• Working data:
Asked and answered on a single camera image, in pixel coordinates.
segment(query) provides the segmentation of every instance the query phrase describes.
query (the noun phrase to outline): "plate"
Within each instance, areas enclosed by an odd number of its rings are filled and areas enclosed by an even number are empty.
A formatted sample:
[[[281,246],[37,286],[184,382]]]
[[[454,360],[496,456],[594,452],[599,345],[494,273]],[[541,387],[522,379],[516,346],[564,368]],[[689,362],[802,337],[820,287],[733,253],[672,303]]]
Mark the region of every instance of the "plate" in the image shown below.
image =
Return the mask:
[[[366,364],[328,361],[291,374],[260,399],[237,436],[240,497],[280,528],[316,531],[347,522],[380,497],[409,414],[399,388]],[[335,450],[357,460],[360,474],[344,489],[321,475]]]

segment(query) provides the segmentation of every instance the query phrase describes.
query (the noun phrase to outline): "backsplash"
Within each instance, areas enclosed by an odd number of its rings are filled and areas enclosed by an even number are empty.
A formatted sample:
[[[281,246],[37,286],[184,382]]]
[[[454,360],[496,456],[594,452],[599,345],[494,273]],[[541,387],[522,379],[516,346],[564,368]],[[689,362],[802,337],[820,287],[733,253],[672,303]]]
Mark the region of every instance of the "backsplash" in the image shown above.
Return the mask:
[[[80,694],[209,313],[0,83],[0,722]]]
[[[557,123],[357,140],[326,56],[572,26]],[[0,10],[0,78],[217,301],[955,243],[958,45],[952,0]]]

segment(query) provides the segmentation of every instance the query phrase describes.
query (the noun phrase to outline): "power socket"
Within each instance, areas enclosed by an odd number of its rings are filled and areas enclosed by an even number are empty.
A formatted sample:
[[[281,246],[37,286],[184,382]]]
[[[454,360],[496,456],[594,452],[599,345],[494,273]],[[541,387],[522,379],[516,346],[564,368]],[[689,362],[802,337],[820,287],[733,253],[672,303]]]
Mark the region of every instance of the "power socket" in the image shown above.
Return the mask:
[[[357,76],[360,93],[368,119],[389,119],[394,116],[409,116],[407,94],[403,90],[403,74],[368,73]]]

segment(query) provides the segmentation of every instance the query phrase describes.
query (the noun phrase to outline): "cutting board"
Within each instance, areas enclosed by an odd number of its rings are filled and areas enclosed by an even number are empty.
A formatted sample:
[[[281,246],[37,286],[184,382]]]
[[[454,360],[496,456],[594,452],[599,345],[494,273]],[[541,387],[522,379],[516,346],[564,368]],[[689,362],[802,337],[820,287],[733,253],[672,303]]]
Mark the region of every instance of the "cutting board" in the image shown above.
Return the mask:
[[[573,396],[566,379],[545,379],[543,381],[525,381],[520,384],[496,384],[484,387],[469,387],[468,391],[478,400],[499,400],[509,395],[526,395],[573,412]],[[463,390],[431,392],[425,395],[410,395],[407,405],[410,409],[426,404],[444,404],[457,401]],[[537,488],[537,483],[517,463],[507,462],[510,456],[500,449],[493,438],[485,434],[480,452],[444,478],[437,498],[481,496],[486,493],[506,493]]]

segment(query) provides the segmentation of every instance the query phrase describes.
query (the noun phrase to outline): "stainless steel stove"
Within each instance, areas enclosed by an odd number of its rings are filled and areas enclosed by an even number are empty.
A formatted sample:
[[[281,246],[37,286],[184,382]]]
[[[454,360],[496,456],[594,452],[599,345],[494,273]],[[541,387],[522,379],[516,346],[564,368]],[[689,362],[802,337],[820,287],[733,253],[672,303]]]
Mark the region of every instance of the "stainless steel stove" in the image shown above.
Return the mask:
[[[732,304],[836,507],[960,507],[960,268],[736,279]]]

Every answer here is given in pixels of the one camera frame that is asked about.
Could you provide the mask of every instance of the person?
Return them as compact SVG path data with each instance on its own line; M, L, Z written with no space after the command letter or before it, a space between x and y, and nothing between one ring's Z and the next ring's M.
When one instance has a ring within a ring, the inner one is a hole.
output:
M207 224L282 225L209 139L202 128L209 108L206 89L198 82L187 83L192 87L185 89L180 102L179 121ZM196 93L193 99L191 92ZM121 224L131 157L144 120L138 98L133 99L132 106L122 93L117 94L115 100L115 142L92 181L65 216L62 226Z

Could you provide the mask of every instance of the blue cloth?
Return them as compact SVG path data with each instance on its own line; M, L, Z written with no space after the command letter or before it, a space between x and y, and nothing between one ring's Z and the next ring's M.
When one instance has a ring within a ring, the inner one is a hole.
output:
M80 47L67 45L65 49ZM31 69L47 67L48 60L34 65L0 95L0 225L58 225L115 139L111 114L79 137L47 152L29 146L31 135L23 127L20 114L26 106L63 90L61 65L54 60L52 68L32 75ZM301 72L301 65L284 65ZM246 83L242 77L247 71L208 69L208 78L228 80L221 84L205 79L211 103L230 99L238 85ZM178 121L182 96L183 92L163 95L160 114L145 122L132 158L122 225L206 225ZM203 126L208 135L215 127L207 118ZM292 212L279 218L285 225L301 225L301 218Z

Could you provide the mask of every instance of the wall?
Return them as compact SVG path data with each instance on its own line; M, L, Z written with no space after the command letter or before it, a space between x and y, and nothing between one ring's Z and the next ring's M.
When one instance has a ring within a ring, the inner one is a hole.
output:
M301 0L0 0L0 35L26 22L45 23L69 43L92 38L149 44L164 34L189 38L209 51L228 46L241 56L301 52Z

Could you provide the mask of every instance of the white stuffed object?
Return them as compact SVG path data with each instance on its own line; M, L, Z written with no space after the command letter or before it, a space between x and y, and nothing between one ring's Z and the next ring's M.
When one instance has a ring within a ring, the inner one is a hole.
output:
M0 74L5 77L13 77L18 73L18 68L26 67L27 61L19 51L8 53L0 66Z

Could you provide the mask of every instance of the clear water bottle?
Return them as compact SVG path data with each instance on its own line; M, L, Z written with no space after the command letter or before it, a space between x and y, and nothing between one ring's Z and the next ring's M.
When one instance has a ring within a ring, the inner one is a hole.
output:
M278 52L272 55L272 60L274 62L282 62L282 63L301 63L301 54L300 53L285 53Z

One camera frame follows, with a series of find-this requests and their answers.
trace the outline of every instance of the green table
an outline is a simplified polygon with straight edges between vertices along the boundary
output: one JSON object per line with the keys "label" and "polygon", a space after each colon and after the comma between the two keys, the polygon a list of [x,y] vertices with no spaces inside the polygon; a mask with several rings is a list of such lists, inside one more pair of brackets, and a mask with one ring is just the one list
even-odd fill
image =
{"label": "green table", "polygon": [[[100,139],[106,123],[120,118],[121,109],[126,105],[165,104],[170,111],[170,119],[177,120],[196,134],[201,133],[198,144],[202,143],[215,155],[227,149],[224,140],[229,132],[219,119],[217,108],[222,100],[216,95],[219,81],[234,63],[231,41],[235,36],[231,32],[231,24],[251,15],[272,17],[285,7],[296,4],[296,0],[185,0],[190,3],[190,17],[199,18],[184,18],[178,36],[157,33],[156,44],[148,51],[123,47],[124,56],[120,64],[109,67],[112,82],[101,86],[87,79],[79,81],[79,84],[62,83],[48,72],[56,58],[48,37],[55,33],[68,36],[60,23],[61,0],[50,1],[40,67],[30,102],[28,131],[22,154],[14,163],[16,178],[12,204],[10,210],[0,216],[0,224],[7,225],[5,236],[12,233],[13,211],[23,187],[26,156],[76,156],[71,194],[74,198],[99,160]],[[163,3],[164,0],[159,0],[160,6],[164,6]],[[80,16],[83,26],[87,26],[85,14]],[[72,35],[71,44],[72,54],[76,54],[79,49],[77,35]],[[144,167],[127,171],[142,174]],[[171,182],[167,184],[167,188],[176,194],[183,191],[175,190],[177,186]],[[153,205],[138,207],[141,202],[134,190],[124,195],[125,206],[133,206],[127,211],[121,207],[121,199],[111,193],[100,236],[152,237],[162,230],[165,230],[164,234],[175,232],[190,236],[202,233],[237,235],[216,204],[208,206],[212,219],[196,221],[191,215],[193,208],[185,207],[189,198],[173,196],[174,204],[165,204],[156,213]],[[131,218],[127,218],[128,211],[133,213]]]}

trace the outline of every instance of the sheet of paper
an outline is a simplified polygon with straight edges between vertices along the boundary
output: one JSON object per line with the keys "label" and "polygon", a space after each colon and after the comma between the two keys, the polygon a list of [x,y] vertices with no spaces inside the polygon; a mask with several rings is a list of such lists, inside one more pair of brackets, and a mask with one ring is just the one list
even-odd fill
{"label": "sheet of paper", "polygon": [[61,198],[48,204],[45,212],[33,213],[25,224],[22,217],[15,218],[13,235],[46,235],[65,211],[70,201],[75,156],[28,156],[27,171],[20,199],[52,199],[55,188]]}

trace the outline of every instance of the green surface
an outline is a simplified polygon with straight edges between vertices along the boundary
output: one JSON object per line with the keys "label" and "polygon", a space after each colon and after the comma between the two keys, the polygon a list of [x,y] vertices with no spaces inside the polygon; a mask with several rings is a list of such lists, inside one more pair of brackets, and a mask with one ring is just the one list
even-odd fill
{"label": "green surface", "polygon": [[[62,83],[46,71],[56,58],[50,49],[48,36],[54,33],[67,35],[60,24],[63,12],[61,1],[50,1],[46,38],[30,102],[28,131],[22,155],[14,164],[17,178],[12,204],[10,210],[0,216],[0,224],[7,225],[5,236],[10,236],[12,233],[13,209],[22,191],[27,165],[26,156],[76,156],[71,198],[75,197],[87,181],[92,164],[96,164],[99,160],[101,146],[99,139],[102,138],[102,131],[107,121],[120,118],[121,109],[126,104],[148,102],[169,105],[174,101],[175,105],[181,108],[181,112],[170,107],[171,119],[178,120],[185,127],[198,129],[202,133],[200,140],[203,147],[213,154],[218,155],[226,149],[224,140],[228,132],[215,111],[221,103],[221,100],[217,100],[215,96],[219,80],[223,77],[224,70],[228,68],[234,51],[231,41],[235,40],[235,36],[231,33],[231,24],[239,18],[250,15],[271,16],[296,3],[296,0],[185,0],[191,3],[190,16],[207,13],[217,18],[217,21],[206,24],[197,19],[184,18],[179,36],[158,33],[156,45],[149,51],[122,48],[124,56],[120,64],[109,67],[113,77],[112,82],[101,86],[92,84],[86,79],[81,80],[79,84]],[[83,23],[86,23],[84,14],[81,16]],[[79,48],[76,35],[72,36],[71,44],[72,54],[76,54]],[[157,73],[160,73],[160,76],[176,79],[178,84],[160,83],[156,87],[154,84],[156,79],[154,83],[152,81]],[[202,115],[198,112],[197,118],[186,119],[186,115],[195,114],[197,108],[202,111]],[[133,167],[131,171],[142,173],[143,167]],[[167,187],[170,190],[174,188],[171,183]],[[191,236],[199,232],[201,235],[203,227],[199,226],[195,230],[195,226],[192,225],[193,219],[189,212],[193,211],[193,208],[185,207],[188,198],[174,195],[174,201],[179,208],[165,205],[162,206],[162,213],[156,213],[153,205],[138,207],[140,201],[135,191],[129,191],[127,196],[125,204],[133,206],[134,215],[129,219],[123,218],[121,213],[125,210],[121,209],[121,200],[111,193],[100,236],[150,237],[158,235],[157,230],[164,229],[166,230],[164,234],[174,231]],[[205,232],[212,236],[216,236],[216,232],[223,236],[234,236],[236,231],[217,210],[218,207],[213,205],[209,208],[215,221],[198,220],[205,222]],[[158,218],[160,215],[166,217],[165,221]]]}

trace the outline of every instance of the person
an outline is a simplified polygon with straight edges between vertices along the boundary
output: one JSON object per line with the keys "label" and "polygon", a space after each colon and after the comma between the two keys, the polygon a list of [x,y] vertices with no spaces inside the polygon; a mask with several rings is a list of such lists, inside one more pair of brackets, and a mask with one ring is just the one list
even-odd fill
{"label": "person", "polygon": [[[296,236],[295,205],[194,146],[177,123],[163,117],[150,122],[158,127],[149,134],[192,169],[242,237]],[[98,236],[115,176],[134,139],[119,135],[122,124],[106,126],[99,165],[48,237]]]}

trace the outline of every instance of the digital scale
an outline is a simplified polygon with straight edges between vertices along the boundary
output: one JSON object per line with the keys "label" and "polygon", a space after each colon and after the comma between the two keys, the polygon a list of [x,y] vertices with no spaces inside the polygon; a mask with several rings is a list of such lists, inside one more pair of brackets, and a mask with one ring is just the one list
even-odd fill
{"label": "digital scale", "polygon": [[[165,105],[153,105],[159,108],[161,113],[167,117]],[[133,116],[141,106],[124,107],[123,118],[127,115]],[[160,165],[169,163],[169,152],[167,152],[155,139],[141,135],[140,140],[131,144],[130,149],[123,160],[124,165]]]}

• Brief: Your answer must consist of every line from the listing that holds the string "socket".

• Result of the task:
query (the noun phrase to outline): "power socket"
Mark the region of every instance of the "power socket" in the image shown above.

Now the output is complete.